**Aim of the task:**
From the listing below, copy only the lines running from the line that contains "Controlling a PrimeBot" to the line that contains "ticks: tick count", both included.

········

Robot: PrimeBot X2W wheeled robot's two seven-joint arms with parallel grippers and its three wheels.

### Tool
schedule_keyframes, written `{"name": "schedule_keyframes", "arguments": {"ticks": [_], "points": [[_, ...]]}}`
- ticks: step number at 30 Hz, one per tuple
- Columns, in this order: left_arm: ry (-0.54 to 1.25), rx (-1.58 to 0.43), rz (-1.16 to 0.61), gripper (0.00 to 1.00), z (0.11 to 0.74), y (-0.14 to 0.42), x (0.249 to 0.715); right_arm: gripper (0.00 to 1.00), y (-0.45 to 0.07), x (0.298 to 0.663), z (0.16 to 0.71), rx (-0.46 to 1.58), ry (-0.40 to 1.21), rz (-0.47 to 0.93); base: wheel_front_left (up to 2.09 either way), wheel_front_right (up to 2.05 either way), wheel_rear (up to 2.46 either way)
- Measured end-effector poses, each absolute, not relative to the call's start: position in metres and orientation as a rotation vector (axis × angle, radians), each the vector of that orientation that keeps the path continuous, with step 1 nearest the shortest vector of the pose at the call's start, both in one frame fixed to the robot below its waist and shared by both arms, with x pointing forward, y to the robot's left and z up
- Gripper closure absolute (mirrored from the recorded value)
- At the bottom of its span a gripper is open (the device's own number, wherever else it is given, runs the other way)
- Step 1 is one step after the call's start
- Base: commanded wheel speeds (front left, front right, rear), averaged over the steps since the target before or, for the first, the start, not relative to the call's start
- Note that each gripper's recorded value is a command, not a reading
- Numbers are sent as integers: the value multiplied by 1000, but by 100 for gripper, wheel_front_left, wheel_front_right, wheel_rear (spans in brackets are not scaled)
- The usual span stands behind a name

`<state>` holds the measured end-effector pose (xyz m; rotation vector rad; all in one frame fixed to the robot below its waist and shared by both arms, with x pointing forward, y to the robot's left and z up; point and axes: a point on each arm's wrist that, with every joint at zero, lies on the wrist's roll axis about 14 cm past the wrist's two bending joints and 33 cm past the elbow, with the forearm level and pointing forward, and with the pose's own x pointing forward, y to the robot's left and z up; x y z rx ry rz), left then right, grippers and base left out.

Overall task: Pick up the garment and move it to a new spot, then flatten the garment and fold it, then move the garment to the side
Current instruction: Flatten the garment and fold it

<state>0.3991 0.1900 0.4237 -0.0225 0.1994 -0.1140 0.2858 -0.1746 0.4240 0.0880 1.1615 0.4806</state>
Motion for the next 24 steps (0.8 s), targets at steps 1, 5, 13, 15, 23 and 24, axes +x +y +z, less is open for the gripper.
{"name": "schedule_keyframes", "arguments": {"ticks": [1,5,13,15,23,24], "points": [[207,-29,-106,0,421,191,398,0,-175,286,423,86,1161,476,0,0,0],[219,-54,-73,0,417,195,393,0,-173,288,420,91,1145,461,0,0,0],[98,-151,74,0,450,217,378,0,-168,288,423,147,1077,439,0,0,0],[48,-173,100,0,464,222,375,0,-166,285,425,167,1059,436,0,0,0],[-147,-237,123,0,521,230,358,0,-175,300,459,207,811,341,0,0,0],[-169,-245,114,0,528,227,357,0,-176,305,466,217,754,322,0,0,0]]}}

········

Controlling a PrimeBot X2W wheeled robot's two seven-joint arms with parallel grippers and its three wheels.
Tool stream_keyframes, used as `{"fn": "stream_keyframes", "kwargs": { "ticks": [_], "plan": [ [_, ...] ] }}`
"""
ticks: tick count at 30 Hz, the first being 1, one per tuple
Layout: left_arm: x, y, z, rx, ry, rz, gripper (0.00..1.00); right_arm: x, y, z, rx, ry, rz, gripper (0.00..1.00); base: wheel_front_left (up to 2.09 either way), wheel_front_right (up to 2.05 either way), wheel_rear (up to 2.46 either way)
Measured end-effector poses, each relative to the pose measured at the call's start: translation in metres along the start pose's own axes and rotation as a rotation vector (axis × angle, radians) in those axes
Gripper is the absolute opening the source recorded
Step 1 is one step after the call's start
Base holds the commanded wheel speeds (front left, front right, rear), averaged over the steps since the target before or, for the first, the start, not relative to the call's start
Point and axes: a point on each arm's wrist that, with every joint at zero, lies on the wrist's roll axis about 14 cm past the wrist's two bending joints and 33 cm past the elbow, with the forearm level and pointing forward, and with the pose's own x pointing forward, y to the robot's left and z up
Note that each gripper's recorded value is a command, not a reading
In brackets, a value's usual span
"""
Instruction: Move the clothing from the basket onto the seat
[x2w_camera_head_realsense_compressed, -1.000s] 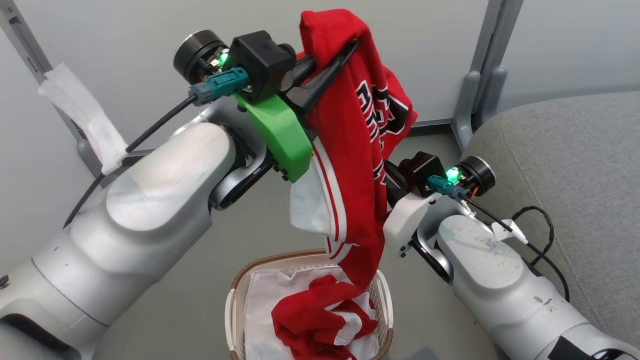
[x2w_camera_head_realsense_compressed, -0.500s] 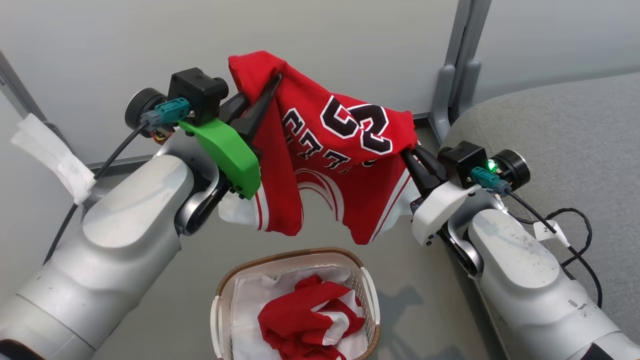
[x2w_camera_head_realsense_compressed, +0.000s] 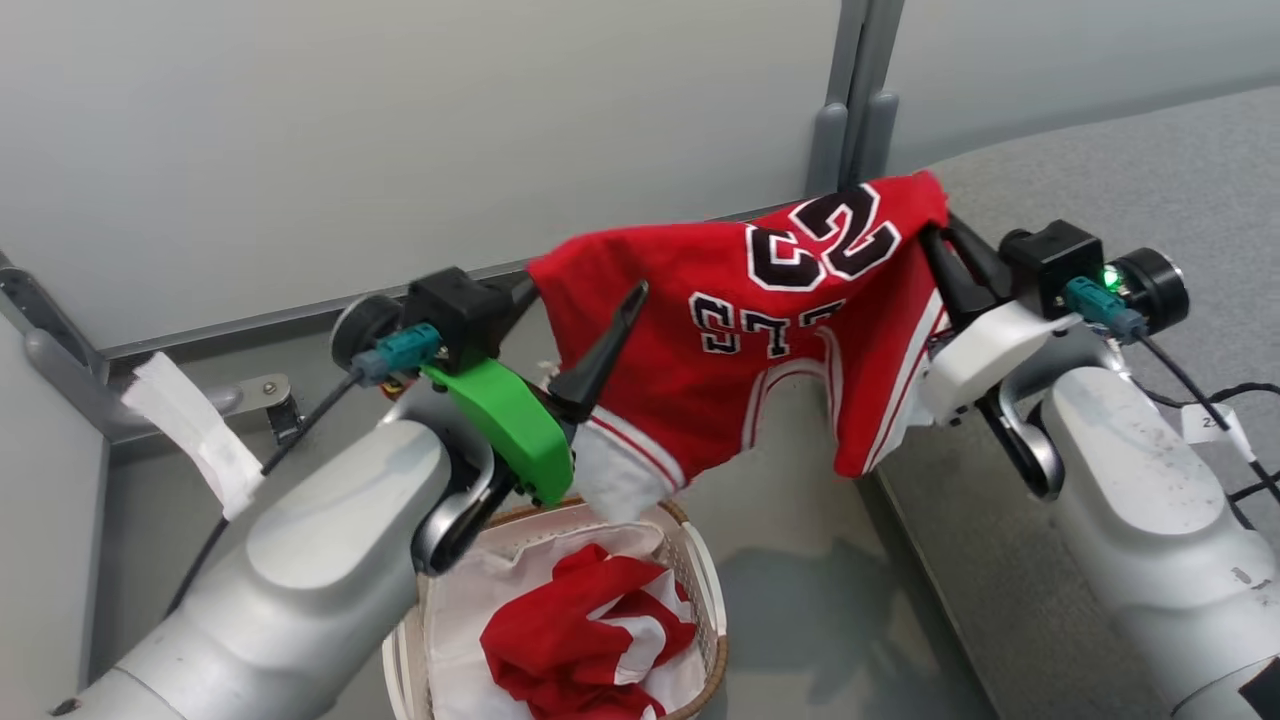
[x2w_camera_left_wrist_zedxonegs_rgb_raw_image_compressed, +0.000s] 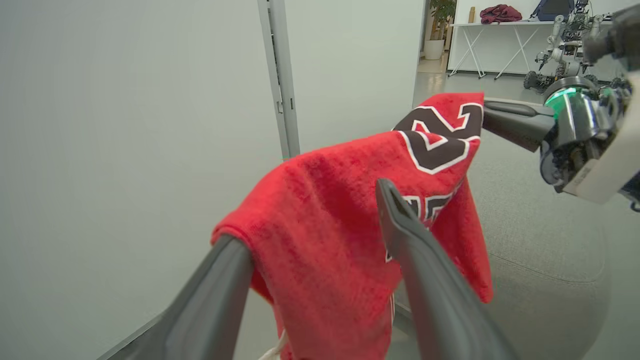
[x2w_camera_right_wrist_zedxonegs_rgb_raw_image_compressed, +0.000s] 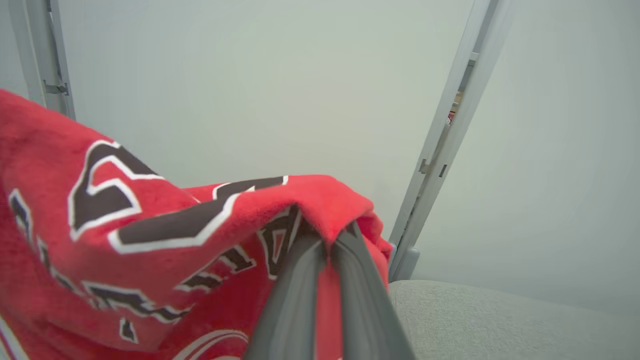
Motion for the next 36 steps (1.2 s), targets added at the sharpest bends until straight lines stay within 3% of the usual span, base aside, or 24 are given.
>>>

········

**Answer to this task:**
Controlling a PrimeBot X2W wheeled robot's two seven-joint arms with parallel grippers and its three wheels.
Tool stream_keyframes, used as `{"fn": "stream_keyframes", "kwargs": { "ticks": [_], "plan": [ [_, ...] ] }}`
"""
ticks: tick count at 30 Hz, the first being 1, one per tuple

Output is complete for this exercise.